▶ PROBLEM TO SOLVE
The answer should hold only the lines from the one containing "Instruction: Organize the" through the one containing "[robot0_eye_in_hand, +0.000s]" in the entries below, copied exactly, without pictures.

Dataset entries
┌──

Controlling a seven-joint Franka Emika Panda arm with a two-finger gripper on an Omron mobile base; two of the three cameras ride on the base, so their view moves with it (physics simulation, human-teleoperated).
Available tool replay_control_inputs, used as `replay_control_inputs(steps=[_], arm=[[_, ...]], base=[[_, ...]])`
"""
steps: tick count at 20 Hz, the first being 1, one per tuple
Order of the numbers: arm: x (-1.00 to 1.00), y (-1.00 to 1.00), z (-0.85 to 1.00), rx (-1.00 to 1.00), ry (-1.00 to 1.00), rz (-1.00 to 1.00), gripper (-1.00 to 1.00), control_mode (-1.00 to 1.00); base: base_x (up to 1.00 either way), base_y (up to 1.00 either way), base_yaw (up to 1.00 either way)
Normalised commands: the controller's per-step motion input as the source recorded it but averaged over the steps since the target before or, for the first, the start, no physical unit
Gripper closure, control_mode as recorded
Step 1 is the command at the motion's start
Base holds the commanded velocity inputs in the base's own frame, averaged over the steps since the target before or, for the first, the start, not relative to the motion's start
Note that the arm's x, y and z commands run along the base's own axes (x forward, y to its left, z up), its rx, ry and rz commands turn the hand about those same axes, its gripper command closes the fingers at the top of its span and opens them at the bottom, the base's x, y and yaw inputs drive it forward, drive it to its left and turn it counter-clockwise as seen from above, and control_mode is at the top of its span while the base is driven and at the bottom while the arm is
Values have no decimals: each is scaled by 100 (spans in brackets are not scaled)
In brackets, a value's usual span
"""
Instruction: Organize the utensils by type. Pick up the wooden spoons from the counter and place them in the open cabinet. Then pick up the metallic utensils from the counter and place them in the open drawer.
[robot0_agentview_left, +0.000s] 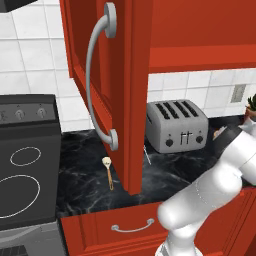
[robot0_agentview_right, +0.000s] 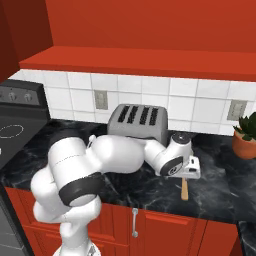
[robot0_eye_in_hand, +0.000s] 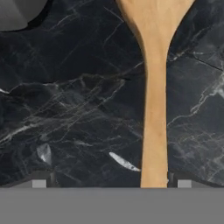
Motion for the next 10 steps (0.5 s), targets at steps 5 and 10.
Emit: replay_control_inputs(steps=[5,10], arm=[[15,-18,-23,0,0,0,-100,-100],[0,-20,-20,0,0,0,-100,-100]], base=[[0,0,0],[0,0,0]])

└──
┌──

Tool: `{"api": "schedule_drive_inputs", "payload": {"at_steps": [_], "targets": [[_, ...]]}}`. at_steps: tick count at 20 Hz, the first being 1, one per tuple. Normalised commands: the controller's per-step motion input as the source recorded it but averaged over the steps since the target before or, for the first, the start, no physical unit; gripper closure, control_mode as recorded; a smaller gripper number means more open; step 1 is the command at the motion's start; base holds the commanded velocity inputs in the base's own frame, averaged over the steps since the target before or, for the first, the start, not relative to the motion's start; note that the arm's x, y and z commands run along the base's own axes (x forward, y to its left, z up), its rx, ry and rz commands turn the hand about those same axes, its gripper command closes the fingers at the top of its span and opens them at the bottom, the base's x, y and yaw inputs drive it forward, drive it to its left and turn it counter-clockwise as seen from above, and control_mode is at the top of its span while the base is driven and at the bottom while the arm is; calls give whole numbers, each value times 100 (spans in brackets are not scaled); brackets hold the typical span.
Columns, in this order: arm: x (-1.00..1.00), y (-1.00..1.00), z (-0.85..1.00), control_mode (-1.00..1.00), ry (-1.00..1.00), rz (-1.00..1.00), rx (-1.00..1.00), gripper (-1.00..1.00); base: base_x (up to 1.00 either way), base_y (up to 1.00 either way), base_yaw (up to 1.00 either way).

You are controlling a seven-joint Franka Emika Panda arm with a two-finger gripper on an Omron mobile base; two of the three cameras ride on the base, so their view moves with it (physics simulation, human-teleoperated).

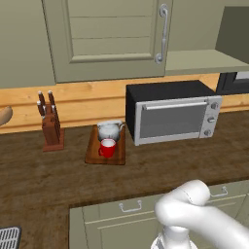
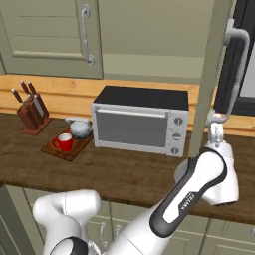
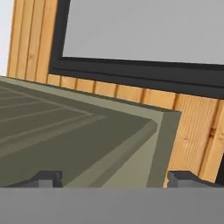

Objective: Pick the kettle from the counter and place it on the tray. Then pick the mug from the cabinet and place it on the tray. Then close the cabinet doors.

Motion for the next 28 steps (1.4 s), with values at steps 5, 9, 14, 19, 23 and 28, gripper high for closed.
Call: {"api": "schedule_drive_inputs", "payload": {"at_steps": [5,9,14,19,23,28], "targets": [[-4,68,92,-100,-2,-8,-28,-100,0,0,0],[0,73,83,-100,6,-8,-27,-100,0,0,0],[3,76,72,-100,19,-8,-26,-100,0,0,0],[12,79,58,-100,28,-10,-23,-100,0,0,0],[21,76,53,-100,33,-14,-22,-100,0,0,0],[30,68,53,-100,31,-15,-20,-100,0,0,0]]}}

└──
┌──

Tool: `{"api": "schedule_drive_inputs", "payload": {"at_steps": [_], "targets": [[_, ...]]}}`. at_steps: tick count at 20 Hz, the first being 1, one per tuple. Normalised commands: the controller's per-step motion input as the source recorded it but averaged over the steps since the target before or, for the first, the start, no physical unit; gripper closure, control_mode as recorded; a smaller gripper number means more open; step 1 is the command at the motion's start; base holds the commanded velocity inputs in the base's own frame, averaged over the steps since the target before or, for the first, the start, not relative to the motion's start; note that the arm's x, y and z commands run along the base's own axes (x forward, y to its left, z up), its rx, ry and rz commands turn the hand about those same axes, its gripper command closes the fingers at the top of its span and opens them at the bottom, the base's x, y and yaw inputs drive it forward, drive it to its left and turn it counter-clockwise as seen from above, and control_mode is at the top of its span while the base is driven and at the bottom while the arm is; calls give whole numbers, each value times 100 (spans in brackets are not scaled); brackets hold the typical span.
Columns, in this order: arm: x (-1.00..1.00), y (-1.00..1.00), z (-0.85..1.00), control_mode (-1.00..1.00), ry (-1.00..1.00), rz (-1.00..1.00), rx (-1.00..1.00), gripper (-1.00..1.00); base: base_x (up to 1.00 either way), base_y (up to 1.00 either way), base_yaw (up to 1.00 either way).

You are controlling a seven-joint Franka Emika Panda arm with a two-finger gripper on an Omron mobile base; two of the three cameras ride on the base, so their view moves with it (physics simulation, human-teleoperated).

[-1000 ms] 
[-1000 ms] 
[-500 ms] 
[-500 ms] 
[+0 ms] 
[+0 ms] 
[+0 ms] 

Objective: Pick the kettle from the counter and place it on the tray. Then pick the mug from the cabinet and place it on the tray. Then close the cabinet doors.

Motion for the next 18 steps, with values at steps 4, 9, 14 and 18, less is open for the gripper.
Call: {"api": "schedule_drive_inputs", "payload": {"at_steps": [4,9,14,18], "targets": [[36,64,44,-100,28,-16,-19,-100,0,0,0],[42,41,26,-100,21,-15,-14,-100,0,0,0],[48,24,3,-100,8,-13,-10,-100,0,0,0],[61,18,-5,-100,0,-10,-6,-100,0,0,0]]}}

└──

▶ REPLY TO THE EXERCISE
Instruction: Organize the utensils by type. Pick up the wooden spoons from the counter and place them in the open cabinet. Then pick up the metallic utensils from the counter and place them in the open drawer.
[robot0_agentview_left, +0.000s] 
[robot0_agentview_right, +0.000s] 
[robot0_eye_in_hand, +0.000s] 

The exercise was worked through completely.